Modified loss function to accelerate convergence is used:

$ L' = (1-C) * L + C * (L_1 + L_2 + L_3 + L_4) / 4 $,

where: $L$ - old loss (cross-entropy for “fuzzy AND” output), $L_i$ - 'companion' losses, $C$ - constant to regulate amount of “pretraining” ($C$ ~ 1, $C$ < 1).

Companion losses can be cross-entropy of corresponding subnetwork scores against global labels. So it is simillar to the pretraining of separate networks on global labels.

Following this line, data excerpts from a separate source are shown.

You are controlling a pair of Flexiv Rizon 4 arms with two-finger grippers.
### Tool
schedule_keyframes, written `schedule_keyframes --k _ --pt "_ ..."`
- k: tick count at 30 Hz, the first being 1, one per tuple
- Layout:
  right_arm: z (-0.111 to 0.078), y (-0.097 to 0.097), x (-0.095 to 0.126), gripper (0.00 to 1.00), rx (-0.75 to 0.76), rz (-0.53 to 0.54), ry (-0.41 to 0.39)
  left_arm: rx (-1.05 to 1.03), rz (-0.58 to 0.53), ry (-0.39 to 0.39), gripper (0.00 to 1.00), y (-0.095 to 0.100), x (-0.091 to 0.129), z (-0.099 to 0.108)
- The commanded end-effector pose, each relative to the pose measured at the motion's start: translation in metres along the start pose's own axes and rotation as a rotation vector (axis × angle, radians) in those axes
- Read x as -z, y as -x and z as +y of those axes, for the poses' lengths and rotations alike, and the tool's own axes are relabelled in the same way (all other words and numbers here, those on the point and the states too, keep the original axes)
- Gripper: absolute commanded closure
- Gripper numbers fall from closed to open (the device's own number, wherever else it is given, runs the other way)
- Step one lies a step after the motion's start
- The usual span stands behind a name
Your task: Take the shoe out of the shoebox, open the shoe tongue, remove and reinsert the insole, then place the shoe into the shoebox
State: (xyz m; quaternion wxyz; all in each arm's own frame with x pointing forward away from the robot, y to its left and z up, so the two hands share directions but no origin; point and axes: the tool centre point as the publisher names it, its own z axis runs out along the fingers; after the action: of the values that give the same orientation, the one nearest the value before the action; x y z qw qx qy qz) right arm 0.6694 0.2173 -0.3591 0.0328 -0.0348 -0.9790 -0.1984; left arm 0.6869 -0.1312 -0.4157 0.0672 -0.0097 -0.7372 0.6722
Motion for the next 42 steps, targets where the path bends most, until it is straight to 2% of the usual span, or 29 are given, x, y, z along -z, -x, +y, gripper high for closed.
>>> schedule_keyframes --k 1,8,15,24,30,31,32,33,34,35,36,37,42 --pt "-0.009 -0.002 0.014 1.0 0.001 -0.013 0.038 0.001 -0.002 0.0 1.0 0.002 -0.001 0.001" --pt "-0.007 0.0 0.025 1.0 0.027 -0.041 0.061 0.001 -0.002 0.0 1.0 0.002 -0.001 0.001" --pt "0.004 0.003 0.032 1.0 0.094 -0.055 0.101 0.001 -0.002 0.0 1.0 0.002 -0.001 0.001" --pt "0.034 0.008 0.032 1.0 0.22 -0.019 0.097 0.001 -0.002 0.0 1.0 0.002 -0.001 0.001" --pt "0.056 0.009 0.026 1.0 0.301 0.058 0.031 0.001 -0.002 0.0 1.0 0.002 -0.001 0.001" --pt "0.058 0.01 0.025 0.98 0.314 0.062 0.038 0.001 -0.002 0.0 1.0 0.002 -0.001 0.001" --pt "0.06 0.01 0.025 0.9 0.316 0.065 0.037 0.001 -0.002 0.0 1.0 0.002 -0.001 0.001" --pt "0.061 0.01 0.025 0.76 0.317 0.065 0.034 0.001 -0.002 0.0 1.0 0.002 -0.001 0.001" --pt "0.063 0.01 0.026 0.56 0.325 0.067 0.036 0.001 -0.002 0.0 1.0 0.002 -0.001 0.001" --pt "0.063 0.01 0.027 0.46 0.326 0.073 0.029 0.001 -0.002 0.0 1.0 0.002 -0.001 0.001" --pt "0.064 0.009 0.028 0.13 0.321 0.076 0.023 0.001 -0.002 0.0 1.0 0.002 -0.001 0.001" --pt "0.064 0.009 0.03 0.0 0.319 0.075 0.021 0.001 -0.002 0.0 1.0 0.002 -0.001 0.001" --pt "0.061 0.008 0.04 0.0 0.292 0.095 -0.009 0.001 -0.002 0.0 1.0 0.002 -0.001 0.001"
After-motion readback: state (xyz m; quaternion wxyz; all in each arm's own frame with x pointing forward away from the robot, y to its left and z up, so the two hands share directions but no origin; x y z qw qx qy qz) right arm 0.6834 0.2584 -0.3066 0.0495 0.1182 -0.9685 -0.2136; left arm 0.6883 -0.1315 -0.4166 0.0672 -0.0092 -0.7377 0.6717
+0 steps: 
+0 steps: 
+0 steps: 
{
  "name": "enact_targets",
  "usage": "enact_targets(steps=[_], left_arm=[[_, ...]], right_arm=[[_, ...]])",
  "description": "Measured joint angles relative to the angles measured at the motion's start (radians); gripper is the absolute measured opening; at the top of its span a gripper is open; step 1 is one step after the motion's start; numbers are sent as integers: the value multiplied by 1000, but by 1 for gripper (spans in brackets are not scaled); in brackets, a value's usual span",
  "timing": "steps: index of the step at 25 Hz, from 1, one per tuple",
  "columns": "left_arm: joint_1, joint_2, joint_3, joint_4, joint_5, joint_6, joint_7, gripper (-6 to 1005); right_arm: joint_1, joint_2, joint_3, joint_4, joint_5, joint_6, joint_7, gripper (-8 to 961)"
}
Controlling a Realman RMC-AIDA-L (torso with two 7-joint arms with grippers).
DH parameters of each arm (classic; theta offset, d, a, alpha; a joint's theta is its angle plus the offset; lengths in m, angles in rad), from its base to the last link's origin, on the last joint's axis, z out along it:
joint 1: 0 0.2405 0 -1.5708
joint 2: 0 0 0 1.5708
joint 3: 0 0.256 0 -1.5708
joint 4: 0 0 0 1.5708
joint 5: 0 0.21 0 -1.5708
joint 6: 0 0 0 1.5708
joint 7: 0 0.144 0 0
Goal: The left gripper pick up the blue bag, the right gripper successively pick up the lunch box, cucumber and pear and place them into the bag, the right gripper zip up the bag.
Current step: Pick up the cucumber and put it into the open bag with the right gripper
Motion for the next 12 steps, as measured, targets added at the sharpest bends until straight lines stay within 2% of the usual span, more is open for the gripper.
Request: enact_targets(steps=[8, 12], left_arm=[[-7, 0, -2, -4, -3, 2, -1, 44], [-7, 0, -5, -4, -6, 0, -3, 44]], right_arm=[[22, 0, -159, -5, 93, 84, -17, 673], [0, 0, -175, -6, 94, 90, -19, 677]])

Every $k$ epochs constant C is decreased, and ensemble performance becomes determinant.


In [40]:
params = reduce(lambda a, b: a + b, [
        layers.get_all_params(net)
        for net in networks.values()
])

upd = updates.adam(modified_loss, params, learning_rate = learning_rate)

In [41]:
train = theano.function([batch_indx, c_reg, learning_rate], [modified_loss, pure_loss], updates=upd)
get_loss = theano.function([batch_indx], pure_loss)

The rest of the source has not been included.